5 Best Diversified Bank Stocks To Invest In 2015: SPDR S&P Dividend ETF (SDY)

SPDR S&P Dividend ETF (the Fund) seeks to replicate the price and yield of the S&P High Yield Dividend Aristocrats Index (the Index). The Index is designed to measure the performance of 50 highest dividend yielding S&P Composite 1500 constituents that have followed a managed-dividends policy of consistently increasing dividends every year for at least 25 years. These stocks have both capital growth and dividend income characteristics.

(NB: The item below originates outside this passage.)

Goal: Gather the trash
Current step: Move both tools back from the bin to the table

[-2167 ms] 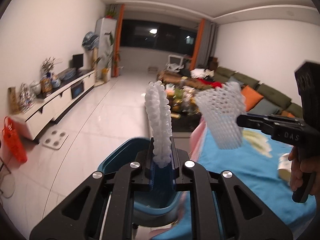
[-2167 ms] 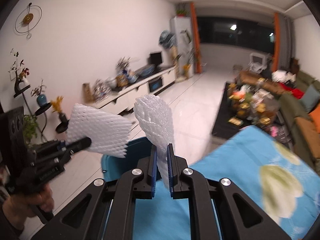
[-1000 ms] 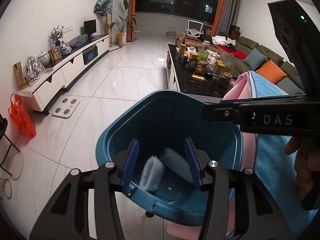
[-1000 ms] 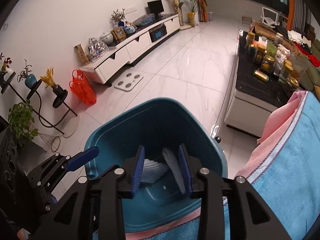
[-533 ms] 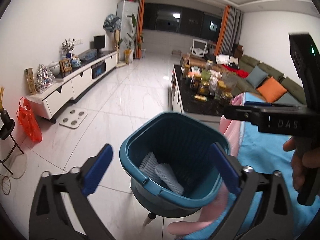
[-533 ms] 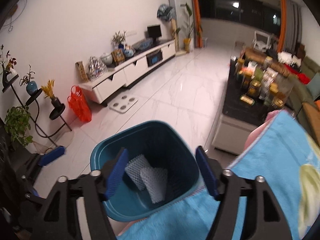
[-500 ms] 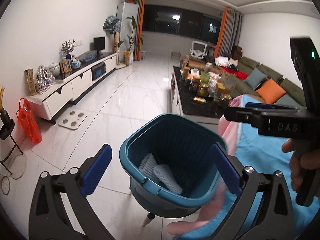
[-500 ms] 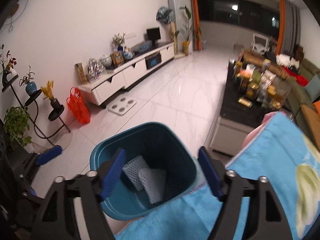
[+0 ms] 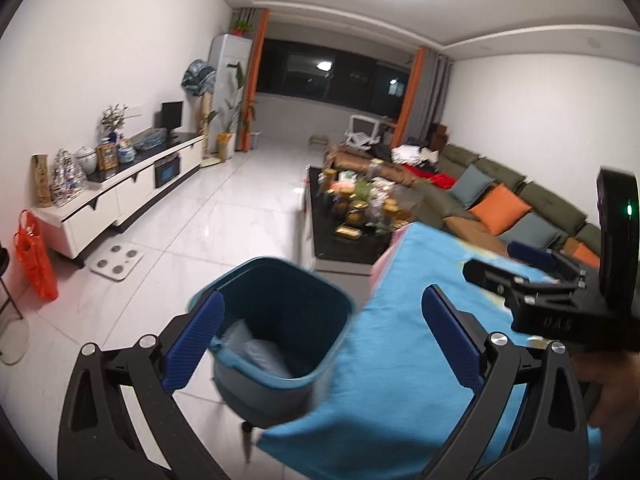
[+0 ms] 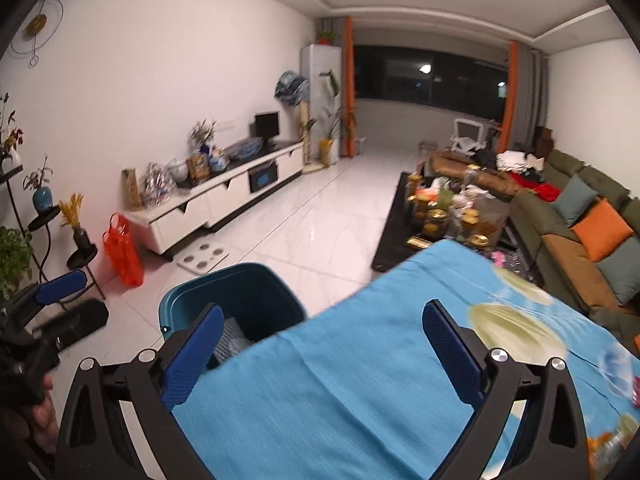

The Fund utilizes a passive or indexing approach and attempts to approximate the investment performance of its benchmark index, by investing in a portfolio of stocks intended to replicate the Index. SSgA Funds Management, Inc. acts as the Adviser of the Fund.

Advisors' Opinion:
  • [By J. Royden Ward]

    SPDR S&P Dividend ETF (SDY) holds all the companies in the S&P 1500 Index which have raised their dividends every year for the past 20 years. The objective of SDY is to include companies which have increased their dividends consistently. Only 85 qualify out of 1,500 companies!

  • [By John Maxfield]

    So what does this mean for investors? To me, this chart reveals the roadmap for a successful investment strategy. Assuming GDP grows at 2% to 3%, your investment portfolio could as well, simply by investing in the SPDR S&P 500 (NYSEMKT: SPY  ) ETF. Want to juice those returns? Go instead for the SPDR S&P Dividend ETF (NYSEMKT: SDY  ) , which tracks the S&P High-Yield Dividend Aristocrats Index. And in purchasing these, to control for the variations, it'd be prudent to use dollar-cost averaging -- that is, buying the same dollar amount of the index each month or year come rain or shine.